- [PROVIDED MATERIAL]

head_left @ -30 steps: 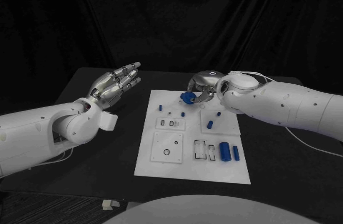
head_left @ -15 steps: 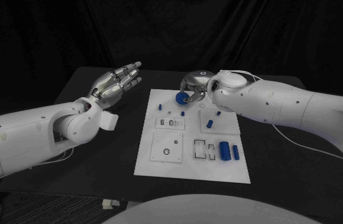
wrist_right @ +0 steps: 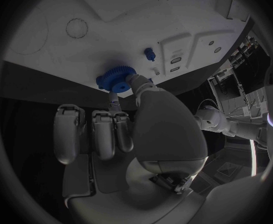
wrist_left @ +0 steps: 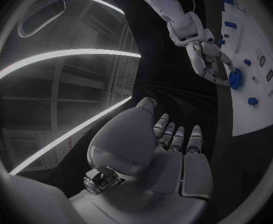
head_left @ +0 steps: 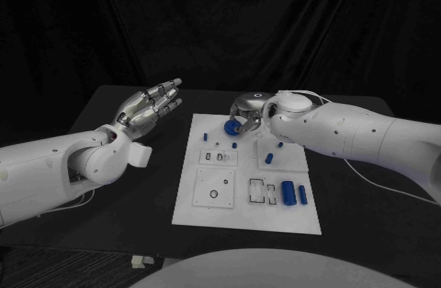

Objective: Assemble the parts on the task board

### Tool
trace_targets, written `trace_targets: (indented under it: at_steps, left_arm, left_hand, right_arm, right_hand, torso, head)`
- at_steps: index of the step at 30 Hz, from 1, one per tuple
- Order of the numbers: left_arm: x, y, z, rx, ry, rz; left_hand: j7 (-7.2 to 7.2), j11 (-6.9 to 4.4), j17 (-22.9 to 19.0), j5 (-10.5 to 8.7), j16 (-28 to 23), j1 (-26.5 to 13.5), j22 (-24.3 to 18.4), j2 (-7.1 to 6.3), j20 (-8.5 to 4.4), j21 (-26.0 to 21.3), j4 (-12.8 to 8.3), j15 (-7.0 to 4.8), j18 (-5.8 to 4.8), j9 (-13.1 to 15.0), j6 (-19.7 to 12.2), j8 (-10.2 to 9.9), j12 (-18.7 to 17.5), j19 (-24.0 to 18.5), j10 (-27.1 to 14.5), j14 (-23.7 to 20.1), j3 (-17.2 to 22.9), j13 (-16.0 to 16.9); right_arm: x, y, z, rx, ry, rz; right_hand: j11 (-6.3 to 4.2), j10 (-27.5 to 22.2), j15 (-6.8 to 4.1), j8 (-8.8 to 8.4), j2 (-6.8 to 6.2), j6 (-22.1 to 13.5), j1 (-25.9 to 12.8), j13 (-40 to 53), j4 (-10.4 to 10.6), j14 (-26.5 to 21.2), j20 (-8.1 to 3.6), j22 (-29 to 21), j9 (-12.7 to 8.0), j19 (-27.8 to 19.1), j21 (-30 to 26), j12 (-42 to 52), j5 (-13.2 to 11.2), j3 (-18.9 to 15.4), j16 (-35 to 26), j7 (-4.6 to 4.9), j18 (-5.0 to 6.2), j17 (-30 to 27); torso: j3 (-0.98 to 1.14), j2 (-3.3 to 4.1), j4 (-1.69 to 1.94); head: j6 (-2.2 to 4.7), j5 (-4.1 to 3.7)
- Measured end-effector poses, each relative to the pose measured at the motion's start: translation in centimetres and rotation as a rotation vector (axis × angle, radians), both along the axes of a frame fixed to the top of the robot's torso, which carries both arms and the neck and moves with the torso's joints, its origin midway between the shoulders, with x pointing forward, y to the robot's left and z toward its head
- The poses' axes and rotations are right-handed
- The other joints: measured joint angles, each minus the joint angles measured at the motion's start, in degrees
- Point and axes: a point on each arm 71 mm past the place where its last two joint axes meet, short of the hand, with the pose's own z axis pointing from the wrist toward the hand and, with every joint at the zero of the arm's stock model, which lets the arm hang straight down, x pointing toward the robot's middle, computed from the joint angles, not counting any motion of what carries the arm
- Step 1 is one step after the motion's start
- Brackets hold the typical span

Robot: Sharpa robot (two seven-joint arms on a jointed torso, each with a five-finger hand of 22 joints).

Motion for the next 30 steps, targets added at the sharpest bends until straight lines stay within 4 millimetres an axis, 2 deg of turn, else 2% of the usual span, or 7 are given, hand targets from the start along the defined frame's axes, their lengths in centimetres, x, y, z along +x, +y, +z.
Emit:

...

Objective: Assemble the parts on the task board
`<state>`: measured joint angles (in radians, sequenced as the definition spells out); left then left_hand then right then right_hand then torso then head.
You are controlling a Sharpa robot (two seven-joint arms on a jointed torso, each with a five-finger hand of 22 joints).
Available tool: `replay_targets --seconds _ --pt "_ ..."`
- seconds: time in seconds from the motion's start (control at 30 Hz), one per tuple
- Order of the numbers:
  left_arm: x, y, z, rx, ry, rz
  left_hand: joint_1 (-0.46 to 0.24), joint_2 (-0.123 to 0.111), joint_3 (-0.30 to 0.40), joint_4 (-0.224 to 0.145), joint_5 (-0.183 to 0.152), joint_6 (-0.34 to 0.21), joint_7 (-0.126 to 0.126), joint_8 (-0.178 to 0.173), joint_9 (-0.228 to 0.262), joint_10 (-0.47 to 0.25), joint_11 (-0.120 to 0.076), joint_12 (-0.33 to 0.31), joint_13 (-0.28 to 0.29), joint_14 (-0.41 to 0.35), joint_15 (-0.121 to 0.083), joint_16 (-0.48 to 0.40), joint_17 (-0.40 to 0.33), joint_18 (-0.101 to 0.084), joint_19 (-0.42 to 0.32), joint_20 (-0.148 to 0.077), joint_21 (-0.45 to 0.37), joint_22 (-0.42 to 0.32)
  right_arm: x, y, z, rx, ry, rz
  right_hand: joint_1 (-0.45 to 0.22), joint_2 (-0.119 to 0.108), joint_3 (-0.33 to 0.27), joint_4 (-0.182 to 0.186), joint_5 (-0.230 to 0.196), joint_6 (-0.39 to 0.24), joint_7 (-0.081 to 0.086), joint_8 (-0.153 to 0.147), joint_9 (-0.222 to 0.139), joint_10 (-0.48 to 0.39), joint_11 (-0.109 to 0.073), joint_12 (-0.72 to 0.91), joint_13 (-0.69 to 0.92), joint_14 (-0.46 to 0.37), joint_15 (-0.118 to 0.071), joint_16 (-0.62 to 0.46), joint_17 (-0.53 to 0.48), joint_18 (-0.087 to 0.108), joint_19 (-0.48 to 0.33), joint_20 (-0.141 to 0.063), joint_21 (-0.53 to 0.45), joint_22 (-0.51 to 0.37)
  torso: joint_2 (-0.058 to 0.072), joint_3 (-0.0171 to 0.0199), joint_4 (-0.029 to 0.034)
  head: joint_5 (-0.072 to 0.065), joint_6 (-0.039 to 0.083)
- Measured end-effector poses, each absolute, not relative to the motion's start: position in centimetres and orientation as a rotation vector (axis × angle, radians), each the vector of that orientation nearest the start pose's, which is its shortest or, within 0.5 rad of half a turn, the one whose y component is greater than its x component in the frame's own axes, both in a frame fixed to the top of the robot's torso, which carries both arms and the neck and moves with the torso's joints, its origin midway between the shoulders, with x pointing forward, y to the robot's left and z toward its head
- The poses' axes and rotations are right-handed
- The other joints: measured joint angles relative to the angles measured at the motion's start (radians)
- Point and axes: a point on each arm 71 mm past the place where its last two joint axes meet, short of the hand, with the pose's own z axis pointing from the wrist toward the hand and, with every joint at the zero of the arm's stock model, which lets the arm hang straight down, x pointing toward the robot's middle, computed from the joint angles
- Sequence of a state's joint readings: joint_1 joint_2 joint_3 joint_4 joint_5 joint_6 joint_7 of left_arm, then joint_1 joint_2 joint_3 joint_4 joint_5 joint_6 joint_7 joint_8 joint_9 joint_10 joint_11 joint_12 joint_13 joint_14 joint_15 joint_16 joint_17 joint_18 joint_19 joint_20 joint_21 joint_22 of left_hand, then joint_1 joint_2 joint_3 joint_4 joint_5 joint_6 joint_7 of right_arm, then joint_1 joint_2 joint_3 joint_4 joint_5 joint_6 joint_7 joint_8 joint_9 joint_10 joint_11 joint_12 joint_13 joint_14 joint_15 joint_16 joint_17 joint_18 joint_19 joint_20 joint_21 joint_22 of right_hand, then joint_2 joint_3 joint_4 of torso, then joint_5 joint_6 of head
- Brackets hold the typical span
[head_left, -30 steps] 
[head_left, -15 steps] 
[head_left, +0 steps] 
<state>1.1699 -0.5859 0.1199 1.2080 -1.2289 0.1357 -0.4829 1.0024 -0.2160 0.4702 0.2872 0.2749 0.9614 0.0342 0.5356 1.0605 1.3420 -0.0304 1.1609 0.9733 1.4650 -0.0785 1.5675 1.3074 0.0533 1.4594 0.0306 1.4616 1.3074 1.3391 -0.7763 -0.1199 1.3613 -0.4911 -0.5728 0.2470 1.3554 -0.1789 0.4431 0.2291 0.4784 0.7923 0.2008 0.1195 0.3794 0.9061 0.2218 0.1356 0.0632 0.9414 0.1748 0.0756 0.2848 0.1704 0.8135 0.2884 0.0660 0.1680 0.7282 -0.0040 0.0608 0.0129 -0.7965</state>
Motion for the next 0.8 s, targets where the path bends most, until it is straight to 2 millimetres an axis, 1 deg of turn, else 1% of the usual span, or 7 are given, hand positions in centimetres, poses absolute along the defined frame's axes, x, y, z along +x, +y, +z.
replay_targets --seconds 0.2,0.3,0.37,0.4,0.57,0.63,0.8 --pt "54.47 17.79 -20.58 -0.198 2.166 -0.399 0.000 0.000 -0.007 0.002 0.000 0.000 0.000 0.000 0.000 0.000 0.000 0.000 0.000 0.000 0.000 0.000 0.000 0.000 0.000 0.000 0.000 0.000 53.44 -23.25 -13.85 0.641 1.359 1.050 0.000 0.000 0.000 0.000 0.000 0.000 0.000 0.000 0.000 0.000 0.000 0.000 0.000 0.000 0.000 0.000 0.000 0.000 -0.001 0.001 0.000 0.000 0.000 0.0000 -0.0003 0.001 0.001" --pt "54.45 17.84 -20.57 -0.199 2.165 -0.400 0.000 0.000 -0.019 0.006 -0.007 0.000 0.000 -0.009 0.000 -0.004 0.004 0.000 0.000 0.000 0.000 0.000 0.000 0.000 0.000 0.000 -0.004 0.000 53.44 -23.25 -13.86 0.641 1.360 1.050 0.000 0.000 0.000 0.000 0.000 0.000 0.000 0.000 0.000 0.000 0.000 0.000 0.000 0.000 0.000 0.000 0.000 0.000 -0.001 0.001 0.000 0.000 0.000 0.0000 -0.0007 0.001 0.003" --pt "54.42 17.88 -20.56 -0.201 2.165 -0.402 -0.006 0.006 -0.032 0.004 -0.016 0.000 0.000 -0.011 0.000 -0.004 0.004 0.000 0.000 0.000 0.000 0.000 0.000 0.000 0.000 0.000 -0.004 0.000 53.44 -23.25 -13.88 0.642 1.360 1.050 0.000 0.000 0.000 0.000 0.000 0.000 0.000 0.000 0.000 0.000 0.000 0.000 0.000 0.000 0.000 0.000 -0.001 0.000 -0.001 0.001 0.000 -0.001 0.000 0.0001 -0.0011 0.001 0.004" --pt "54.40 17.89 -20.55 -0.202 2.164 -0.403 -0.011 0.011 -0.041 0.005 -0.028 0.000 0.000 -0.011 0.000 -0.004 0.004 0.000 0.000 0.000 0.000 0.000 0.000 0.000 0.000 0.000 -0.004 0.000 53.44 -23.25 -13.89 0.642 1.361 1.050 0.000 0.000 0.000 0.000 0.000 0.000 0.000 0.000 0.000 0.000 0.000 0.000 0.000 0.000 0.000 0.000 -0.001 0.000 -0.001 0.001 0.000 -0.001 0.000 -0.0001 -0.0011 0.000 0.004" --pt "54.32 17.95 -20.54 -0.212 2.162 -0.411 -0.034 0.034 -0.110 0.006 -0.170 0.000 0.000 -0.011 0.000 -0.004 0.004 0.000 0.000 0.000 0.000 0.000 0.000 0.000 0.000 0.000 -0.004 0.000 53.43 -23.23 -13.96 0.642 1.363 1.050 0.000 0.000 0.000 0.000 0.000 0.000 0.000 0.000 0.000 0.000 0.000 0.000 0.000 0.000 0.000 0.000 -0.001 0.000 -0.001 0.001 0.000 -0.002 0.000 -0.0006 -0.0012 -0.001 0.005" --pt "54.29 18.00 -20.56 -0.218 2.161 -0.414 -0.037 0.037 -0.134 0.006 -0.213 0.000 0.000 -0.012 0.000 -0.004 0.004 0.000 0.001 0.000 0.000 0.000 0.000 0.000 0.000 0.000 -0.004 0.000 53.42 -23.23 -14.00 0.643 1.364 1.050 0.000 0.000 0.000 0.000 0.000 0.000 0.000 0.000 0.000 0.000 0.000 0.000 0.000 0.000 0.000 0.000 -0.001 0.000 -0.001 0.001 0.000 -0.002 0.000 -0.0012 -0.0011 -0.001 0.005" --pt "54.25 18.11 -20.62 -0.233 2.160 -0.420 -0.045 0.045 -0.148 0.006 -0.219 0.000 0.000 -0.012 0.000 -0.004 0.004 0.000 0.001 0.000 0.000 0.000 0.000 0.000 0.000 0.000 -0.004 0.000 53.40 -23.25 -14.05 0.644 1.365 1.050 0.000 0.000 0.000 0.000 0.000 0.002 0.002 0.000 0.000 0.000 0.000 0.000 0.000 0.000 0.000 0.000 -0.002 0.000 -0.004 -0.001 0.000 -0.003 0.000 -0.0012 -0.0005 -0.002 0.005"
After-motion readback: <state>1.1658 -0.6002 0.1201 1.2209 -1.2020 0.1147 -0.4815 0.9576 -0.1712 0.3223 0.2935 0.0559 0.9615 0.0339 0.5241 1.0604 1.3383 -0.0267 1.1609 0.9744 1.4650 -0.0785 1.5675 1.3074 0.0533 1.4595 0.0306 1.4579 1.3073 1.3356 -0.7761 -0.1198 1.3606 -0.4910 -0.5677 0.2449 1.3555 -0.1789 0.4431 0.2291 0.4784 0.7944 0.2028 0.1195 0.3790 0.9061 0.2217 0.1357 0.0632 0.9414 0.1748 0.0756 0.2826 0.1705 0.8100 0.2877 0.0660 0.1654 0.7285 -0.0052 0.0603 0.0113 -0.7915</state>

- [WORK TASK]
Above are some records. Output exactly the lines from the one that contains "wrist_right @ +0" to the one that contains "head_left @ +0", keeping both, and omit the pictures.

- [FINISHED TASK]
wrist_right @ +0 steps: 
wrist_left @ +0 steps: 
head_left @ +0 steps: 

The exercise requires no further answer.